(Excerpts from a dataset)
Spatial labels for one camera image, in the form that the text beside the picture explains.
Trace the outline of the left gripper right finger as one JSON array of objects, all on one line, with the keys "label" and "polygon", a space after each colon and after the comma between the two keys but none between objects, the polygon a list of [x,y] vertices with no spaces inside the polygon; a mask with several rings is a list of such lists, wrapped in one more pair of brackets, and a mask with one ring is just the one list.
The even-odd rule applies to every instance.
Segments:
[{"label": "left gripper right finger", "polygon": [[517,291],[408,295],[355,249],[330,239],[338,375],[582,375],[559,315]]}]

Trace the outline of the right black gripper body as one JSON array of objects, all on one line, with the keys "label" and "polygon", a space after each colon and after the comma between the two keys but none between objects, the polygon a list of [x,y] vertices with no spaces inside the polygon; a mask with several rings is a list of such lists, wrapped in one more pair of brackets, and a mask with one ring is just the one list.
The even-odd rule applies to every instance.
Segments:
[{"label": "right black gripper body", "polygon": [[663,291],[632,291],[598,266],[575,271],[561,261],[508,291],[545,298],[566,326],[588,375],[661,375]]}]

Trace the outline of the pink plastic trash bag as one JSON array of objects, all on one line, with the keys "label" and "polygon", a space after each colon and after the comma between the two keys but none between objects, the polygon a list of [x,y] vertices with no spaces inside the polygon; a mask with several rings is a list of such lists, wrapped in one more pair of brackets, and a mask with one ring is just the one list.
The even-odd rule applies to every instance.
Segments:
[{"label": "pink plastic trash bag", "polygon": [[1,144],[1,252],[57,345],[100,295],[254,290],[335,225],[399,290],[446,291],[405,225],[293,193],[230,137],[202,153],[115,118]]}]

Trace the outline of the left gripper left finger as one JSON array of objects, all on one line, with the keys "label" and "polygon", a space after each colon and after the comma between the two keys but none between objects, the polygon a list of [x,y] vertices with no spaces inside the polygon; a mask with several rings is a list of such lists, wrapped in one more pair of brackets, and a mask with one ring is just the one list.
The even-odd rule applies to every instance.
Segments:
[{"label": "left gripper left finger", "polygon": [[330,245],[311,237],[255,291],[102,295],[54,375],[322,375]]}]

...

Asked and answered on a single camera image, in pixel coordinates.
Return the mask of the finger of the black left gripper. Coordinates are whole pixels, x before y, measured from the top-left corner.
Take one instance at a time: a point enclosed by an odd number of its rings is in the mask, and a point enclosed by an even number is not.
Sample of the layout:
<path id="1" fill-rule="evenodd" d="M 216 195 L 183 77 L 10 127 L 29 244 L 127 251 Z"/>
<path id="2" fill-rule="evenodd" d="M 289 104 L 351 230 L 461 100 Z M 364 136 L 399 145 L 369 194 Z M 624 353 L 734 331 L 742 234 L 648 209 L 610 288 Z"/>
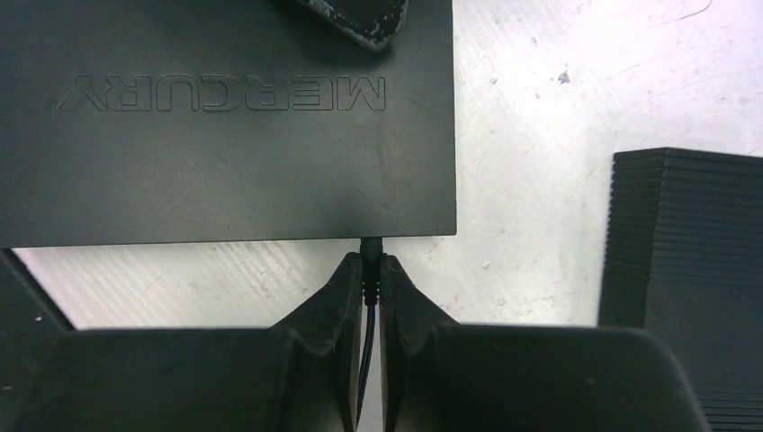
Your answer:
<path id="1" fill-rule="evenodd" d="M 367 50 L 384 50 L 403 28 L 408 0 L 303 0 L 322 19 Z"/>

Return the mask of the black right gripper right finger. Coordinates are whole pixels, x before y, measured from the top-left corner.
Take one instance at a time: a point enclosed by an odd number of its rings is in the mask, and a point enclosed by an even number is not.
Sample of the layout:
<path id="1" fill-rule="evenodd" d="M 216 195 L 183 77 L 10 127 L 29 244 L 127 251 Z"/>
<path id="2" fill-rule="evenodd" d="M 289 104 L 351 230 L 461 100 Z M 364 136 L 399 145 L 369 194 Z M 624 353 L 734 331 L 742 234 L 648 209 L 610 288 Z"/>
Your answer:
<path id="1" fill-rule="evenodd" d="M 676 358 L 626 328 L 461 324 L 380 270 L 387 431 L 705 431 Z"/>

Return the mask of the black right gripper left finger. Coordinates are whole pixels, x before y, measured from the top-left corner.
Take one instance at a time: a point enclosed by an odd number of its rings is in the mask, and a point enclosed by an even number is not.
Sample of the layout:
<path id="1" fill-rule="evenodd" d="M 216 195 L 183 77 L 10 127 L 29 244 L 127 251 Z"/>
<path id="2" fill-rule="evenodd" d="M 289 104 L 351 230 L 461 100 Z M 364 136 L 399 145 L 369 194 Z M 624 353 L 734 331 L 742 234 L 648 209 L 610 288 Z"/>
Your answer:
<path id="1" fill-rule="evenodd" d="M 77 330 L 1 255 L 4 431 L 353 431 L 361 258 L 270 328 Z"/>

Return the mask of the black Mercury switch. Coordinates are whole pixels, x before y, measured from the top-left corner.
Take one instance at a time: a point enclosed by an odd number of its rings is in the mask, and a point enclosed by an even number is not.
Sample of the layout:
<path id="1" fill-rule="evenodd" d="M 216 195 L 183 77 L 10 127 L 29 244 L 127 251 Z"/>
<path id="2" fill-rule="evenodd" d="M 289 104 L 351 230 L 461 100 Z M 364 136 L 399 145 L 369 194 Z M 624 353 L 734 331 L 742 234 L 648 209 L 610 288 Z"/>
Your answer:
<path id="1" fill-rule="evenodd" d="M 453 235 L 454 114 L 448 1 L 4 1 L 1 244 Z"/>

--

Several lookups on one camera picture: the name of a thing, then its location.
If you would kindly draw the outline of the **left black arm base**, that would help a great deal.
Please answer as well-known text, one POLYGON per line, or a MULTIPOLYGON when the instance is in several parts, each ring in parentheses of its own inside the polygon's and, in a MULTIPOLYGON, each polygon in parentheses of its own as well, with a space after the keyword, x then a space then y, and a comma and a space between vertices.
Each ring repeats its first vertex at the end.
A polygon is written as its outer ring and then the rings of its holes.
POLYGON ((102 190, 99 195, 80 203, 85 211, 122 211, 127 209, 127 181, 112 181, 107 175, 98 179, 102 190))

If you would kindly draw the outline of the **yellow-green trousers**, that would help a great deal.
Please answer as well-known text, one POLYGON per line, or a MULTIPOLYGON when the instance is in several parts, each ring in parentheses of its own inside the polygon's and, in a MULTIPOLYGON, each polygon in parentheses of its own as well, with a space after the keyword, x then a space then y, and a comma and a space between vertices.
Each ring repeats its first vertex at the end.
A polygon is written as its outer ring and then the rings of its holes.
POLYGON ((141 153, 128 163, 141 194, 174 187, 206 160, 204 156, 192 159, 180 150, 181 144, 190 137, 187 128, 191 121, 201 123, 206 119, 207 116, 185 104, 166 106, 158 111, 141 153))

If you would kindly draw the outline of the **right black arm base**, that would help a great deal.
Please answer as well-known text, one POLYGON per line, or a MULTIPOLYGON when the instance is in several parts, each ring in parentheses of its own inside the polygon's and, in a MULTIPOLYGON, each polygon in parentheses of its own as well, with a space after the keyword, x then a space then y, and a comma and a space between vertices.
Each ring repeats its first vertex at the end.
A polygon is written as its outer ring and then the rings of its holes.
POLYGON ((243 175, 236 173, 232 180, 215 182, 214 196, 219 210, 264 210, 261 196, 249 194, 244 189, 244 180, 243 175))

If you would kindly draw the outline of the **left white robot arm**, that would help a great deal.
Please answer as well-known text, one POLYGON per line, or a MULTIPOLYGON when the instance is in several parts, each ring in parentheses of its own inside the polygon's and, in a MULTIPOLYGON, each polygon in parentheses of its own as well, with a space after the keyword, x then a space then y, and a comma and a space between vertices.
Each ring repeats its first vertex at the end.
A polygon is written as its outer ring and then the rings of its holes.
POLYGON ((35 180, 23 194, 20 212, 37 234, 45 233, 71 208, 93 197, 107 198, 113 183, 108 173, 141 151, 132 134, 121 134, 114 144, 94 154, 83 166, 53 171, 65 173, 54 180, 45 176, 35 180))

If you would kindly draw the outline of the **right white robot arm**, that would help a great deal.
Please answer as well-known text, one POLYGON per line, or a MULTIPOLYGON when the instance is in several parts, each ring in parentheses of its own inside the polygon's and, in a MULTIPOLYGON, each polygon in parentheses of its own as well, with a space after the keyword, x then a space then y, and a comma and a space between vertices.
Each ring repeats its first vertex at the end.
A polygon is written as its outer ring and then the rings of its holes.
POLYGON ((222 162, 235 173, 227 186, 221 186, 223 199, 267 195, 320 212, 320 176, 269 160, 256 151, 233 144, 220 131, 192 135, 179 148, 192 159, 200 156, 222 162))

(EXERCISE AIM) Considering only the data above, return the lines in which "base" occurs.

(ANSWER BOX)
If you would kindly draw the outline of the **left black arm base**, that would help a great deal.
If you would kindly draw the outline of the **right black arm base**, that would help a great deal.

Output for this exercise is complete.